Brief:
Look in the material below for the line holding "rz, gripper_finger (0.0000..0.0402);". Set it down exactly, with each later line up to and including the line holding "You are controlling".

Extracted material:
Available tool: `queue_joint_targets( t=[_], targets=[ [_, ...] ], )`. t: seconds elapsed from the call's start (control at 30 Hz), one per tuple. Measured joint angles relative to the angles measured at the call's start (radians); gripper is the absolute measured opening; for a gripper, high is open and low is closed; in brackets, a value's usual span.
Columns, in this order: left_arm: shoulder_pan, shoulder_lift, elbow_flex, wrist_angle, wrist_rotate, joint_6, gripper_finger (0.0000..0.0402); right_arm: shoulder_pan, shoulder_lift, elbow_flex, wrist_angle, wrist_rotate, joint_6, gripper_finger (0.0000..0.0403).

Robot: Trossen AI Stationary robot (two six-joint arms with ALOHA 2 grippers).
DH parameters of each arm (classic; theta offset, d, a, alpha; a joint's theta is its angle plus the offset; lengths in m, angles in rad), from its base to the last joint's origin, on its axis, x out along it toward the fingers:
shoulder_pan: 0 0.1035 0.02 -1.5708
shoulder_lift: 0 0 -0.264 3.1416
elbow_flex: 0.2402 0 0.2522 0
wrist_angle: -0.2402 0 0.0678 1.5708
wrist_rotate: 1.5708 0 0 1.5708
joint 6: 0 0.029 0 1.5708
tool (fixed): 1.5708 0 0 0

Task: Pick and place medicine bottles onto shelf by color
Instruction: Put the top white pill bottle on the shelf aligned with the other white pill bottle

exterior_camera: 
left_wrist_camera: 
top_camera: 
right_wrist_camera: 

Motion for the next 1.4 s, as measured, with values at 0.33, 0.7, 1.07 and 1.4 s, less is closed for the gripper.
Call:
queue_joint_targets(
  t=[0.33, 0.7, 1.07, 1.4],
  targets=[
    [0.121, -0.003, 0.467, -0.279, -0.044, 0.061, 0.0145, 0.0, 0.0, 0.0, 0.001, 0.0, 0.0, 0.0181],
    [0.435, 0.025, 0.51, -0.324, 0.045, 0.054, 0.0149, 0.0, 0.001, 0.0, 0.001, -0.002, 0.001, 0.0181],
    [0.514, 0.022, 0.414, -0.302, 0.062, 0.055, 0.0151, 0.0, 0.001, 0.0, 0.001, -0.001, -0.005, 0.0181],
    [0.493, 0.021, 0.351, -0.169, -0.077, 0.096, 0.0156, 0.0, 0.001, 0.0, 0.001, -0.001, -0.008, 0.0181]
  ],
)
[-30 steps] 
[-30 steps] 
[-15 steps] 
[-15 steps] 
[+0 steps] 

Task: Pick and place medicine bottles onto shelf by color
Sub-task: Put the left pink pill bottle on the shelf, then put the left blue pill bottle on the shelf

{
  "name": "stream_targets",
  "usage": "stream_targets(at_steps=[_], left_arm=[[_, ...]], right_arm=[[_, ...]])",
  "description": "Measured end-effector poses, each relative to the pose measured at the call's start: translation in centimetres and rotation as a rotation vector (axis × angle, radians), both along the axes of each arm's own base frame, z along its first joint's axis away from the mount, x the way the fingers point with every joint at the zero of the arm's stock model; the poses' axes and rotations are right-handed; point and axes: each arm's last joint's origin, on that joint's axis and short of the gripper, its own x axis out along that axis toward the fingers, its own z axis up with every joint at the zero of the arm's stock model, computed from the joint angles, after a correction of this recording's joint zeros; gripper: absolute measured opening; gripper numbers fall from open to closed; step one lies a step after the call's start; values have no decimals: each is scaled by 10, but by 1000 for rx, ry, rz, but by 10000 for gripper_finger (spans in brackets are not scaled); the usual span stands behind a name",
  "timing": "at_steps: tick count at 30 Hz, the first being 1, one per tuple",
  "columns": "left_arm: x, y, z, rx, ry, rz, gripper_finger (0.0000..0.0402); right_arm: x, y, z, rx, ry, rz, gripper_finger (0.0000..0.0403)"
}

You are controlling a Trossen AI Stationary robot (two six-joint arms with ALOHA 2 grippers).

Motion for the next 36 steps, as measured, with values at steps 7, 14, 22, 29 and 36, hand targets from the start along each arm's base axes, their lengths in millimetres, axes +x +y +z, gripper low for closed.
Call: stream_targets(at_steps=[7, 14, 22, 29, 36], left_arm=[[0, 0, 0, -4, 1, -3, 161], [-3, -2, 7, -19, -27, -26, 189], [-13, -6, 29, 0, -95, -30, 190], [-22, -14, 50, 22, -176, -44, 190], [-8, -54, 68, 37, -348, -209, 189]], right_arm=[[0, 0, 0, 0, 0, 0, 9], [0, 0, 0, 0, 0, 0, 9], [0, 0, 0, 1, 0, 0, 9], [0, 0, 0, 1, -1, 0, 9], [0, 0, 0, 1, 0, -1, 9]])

Exercise response:
  "columns": "left_arm: x, y, z, rx, ry, rz, gripper_finger (0.0000..0.0402); right_arm: x, y, z, rx, ry, rz, gripper_finger (0.0000..0.0403)"
}

You are controlling a Trossen AI Stationary robot (two six-joint arms with ALOHA 2 grippers).

That covers the exercise completely.